Troisième feu de circulation: rouge
Il pose sa main gauche sur ma cuisse. Il tremble. Ça me fait oublier les vrombissements du moteur. Un frémissement traverse mon corps; sa timidité me trouble, me laisse émue. Il s’engage de nouveau sur la route.
Deuxième feu de circulation: rouge
Des tonnes de piétons traversent la rue devant nous. Heure de pointe. On se dépêche de rentrer chez soi, de retrouver son petit nid douillet, d’oublier la journée de boulot.
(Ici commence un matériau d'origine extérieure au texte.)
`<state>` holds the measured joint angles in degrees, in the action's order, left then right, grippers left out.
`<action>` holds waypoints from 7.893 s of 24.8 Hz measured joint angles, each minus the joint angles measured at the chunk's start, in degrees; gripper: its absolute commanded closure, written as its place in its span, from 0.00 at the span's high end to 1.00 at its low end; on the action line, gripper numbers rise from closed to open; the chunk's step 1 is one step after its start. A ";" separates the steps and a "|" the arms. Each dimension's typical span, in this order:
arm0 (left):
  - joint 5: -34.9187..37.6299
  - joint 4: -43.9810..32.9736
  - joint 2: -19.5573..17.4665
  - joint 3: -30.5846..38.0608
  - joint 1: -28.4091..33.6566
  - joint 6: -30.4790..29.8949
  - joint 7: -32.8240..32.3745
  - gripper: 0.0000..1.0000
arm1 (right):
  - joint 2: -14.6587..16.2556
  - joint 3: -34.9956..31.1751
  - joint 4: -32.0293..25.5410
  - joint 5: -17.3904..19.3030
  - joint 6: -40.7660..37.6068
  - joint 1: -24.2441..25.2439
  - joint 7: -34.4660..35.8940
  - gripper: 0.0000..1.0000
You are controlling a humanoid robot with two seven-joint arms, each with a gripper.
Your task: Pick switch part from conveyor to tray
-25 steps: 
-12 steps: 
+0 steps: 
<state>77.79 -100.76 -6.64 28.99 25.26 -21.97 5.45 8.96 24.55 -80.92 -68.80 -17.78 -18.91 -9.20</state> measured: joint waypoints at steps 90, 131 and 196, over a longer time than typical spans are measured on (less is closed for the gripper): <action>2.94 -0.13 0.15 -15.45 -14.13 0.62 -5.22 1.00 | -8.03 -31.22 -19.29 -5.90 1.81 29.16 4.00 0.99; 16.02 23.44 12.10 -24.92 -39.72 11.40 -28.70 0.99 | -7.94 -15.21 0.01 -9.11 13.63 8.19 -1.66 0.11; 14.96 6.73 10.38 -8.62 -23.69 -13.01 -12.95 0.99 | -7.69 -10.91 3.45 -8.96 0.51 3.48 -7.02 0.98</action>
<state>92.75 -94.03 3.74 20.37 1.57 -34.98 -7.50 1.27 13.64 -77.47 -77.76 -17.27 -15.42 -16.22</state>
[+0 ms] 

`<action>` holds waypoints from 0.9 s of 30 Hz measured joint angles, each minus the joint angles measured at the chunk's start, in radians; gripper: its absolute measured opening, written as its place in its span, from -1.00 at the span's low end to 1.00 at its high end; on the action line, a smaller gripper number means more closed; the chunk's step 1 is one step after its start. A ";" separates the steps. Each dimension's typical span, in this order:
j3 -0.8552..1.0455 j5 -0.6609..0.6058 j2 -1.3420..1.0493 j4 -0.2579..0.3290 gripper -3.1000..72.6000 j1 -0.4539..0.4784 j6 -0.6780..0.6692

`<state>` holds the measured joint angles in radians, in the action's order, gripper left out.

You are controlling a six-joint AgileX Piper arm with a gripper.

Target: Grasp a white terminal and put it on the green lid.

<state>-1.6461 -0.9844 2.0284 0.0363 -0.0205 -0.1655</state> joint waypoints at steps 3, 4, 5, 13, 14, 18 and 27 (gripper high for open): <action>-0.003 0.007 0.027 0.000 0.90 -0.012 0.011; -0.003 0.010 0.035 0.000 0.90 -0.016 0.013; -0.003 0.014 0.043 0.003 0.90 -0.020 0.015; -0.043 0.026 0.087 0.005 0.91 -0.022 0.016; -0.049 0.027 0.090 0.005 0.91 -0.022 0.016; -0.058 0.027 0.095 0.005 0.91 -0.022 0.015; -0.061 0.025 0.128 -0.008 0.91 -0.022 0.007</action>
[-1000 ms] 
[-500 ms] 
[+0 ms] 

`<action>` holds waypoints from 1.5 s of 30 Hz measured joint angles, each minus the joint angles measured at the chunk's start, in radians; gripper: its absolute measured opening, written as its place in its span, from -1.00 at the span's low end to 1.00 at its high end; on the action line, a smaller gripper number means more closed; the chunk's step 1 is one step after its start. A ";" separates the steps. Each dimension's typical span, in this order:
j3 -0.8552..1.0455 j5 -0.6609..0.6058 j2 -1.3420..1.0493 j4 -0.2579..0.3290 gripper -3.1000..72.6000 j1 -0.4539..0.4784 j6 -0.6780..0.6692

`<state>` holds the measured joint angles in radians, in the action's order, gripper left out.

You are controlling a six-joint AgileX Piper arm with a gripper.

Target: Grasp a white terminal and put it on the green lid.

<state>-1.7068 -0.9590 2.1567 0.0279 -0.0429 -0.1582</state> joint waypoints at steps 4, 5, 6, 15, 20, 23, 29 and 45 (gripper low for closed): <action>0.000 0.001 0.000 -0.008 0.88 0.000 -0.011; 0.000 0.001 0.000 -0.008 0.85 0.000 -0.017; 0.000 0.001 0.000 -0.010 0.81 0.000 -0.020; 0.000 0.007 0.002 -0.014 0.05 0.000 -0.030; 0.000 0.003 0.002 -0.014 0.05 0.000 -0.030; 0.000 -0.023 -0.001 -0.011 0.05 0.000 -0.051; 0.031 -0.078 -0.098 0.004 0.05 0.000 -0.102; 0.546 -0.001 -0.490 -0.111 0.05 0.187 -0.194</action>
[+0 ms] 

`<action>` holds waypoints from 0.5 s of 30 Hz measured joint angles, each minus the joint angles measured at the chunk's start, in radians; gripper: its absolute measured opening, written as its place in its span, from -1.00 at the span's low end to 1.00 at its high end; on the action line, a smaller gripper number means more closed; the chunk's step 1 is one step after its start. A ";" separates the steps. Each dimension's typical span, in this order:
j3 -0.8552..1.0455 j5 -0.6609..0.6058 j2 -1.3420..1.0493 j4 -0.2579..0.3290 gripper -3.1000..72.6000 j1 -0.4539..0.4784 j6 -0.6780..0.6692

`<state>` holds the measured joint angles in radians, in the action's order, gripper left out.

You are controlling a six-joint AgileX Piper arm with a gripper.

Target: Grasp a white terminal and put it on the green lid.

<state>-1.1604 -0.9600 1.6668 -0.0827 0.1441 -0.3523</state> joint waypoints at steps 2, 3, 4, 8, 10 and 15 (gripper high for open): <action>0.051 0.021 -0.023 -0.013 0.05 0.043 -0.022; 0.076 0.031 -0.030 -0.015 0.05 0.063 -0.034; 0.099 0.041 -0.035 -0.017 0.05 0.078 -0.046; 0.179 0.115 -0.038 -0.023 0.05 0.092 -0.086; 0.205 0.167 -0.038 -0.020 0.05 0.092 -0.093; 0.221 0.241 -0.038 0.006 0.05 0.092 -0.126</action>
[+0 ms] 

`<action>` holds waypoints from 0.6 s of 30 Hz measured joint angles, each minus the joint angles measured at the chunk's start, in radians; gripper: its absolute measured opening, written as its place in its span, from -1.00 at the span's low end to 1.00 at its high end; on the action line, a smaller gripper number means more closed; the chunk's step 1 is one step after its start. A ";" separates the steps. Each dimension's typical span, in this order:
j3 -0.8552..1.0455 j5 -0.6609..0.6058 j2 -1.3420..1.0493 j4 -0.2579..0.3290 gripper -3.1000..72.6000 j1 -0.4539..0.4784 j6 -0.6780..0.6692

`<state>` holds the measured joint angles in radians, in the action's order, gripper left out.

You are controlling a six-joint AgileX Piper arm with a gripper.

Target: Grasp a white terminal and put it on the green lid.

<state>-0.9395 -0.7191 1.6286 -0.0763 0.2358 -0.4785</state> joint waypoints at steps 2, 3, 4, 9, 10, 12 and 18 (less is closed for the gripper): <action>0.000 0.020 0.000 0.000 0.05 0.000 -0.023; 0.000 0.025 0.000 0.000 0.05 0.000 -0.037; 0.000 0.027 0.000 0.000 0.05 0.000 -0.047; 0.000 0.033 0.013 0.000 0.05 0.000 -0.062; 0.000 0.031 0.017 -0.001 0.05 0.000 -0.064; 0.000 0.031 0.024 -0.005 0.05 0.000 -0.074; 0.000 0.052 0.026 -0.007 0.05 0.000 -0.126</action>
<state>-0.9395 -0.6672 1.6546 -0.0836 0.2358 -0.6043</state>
J’enserre plus étroitement son corps, mes jambes de chaque côté des siennes, mes bras autour de sa taille. Son pied quitte le sol et se pose sur l’accélérateur.
Premier feu de circulation: rouge
Il tourne la tête vers la droite, semble regarder dans le vide. «Ça va, t’es confortable?» «Oui oui.» Sourires. Il redémarre.
Intersection routière: arrêt
Il arrive sur sa machine. On s’est donné rendez-vous, c’est ici qu’il passe me prendre. Il arrête, pose les pieds sur le sol, me sourit. Je souris en retour, enjambe sa machine, m’accroche solidement à son corps; nous partons.